All entries shown below must be given again word for word.

+++ RECORDS FOR THIS TASK +++

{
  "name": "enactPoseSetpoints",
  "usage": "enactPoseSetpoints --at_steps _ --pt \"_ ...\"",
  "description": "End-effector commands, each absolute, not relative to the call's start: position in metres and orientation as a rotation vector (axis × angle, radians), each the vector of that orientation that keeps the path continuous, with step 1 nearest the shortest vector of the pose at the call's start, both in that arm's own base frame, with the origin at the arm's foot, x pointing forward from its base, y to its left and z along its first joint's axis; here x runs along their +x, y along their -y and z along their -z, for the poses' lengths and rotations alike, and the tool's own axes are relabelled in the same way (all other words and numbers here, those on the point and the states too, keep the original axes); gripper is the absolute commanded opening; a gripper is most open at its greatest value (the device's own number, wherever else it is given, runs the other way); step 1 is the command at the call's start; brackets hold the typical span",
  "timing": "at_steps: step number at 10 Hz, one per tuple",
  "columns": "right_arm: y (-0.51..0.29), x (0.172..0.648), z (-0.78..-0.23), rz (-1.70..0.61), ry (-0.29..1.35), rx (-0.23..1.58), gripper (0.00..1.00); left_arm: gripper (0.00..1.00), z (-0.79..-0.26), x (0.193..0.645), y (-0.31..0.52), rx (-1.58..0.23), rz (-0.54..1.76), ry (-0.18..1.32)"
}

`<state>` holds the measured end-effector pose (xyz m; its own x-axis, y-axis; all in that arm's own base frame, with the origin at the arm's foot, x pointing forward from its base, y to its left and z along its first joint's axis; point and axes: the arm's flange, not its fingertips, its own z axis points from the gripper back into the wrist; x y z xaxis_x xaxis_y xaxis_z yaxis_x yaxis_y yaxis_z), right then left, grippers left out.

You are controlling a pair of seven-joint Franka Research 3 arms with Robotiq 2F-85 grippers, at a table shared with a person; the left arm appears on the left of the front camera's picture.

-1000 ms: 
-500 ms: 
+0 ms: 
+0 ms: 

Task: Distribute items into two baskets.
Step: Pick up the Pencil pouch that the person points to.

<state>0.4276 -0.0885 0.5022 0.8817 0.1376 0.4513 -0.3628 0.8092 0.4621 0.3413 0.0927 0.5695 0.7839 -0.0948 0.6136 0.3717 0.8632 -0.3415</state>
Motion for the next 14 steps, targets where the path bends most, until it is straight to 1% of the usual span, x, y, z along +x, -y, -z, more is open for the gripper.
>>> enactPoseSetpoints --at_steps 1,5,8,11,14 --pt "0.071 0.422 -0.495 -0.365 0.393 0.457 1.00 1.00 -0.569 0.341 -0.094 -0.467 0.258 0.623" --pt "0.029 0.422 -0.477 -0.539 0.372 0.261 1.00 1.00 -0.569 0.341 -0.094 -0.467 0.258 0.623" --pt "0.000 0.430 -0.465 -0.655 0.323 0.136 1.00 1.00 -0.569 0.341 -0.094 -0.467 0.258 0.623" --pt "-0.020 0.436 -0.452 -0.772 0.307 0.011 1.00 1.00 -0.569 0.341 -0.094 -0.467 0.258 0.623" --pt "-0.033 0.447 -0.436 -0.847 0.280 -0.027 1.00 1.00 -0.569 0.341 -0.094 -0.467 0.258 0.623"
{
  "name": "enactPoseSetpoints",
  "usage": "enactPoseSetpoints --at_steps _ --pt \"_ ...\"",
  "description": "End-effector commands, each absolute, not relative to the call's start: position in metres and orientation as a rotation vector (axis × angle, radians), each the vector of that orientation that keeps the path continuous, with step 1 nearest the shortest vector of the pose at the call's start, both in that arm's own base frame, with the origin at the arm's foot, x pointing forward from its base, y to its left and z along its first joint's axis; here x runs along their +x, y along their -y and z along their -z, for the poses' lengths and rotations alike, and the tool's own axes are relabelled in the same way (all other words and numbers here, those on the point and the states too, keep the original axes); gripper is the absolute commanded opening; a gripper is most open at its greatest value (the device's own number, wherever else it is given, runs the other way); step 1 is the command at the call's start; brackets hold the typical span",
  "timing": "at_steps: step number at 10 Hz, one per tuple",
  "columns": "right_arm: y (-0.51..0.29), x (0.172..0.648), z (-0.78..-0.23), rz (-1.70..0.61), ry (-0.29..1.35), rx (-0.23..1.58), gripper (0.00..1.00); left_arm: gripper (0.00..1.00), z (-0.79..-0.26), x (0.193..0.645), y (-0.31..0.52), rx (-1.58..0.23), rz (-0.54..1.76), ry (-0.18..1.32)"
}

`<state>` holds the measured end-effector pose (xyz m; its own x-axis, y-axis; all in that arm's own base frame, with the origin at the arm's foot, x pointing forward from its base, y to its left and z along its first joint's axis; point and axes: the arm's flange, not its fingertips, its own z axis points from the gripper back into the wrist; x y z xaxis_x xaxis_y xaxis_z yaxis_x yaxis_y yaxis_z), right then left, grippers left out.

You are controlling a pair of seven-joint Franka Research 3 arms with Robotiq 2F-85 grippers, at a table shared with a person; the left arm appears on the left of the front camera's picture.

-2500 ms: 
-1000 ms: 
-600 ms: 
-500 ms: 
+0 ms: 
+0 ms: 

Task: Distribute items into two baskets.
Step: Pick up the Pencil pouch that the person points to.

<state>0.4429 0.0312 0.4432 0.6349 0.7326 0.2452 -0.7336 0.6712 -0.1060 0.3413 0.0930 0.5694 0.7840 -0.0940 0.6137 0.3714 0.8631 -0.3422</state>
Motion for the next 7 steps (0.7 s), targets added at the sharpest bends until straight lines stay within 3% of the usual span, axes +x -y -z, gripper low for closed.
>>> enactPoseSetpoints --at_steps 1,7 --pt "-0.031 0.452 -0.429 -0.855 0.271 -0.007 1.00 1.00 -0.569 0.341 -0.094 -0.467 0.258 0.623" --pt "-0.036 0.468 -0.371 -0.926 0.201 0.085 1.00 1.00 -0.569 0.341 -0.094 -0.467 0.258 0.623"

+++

> FINISHED TASK
{
  "name": "enactPoseSetpoints",
  "usage": "enactPoseSetpoints --at_steps _ --pt \"_ ...\"",
  "description": "End-effector commands, each absolute, not relative to the call's start: position in metres and orientation as a rotation vector (axis × angle, radians), each the vector of that orientation that keeps the path continuous, with step 1 nearest the shortest vector of the pose at the call's start, both in that arm's own base frame, with the origin at the arm's foot, x pointing forward from its base, y to its left and z along its first joint's axis; here x runs along their +x, y along their -y and z along their -z, for the poses' lengths and rotations alike, and the tool's own axes are relabelled in the same way (all other words and numbers here, those on the point and the states too, keep the original axes); gripper is the absolute commanded opening; a gripper is most open at its greatest value (the device's own number, wherever else it is given, runs the other way); step 1 is the command at the call's start; brackets hold the typical span",
  "timing": "at_steps: step number at 10 Hz, one per tuple",
  "columns": "right_arm: y (-0.51..0.29), x (0.172..0.648), z (-0.78..-0.23), rz (-1.70..0.61), ry (-0.29..1.35), rx (-0.23..1.58), gripper (0.00..1.00); left_arm: gripper (0.00..1.00), z (-0.79..-0.26), x (0.193..0.645), y (-0.31..0.52), rx (-1.58..0.23), rz (-0.54..1.76), ry (-0.18..1.32)"
}

`<state>` holds the measured end-effector pose (xyz m; its own x-axis, y-axis; all in that arm's own base frame, with the origin at the arm's foot, x pointing forward from its base, y to its left and z along its first joint's axis; point and axes: the arm's flange, not its fingertips, its own z axis points from the gripper back into the wrist; x y z xaxis_x xaxis_y xaxis_z yaxis_x yaxis_y yaxis_z), right then left, grippers left out.

You are controlling a pair of seven-joint Franka Research 3 arms with Robotiq 2F-85 grippers, at a table shared with a person; the left arm appears on the left of the front camera's picture.

-1000 ms: 
-500 ms: 
+0 ms: 
+0 ms: 

Task: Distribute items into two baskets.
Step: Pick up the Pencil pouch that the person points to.

<state>0.4276 -0.0885 0.5022 0.8817 0.1376 0.4513 -0.3628 0.8092 0.4621 0.3413 0.0927 0.5695 0.7839 -0.0948 0.6136 0.3717 0.8632 -0.3415</state>
Motion for the next 14 steps, targets where the path bends most, until it is straight to 1% of the usual span, x, y, z along +x, -y, -z, more is open for the gripper.
>>> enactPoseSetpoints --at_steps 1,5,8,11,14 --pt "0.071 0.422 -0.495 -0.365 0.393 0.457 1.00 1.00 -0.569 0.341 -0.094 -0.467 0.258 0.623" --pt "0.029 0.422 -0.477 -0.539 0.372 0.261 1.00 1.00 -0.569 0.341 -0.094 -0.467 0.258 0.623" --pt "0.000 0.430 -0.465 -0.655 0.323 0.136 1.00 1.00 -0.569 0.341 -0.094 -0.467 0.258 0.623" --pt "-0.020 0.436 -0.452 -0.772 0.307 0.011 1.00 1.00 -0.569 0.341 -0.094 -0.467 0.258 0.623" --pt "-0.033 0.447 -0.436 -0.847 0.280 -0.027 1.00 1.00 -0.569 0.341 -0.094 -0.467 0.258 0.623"
{
  "name": "enactPoseSetpoints",
  "usage": "enactPoseSetpoints --at_steps _ --pt \"_ ...\"",
  "description": "End-effector commands, each absolute, not relative to the call's start: position in metres and orientation as a rotation vector (axis × angle, radians), each the vector of that orientation that keeps the path continuous, with step 1 nearest the shortest vector of the pose at the call's start, both in that arm's own base frame, with the origin at the arm's foot, x pointing forward from its base, y to its left and z along its first joint's axis; here x runs along their +x, y along their -y and z along their -z, for the poses' lengths and rotations alike, and the tool's own axes are relabelled in the same way (all other words and numbers here, those on the point and the states too, keep the original axes); gripper is the absolute commanded opening; a gripper is most open at its greatest value (the device's own number, wherever else it is given, runs the other way); step 1 is the command at the call's start; brackets hold the typical span",
  "timing": "at_steps: step number at 10 Hz, one per tuple",
  "columns": "right_arm: y (-0.51..0.29), x (0.172..0.648), z (-0.78..-0.23), rz (-1.70..0.61), ry (-0.29..1.35), rx (-0.23..1.58), gripper (0.00..1.00); left_arm: gripper (0.00..1.00), z (-0.79..-0.26), x (0.193..0.645), y (-0.31..0.52), rx (-1.58..0.23), rz (-0.54..1.76), ry (-0.18..1.32)"
}

`<state>` holds the measured end-effector pose (xyz m; its own x-axis, y-axis; all in that arm's own base frame, with the origin at the arm's foot, x pointing forward from its base, y to its left and z along its first joint's axis; point and axes: the arm's flange, not its fingertips, its own z axis points from the gripper back into the wrist; x y z xaxis_x xaxis_y xaxis_z yaxis_x yaxis_y yaxis_z), right then left, grippers left out.

You are controlling a pair of seven-joint Franka Research 3 arms with Robotiq 2F-85 grippers, at a table shared with a person; the left arm appears on the left of the front camera's picture.

-2500 ms: 
-1000 ms: 
-600 ms: 
-500 ms: 
+0 ms: 
+0 ms: 

Task: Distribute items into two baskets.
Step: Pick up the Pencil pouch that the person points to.

<state>0.4429 0.0312 0.4432 0.6349 0.7326 0.2452 -0.7336 0.6712 -0.1060 0.3413 0.0930 0.5694 0.7840 -0.0940 0.6137 0.3714 0.8631 -0.3422</state>
Motion for the next 7 steps (0.7 s), targets added at the sharpest bends until straight lines stay within 3% of the usual span, axes +x -y -z, gripper low for closed.
>>> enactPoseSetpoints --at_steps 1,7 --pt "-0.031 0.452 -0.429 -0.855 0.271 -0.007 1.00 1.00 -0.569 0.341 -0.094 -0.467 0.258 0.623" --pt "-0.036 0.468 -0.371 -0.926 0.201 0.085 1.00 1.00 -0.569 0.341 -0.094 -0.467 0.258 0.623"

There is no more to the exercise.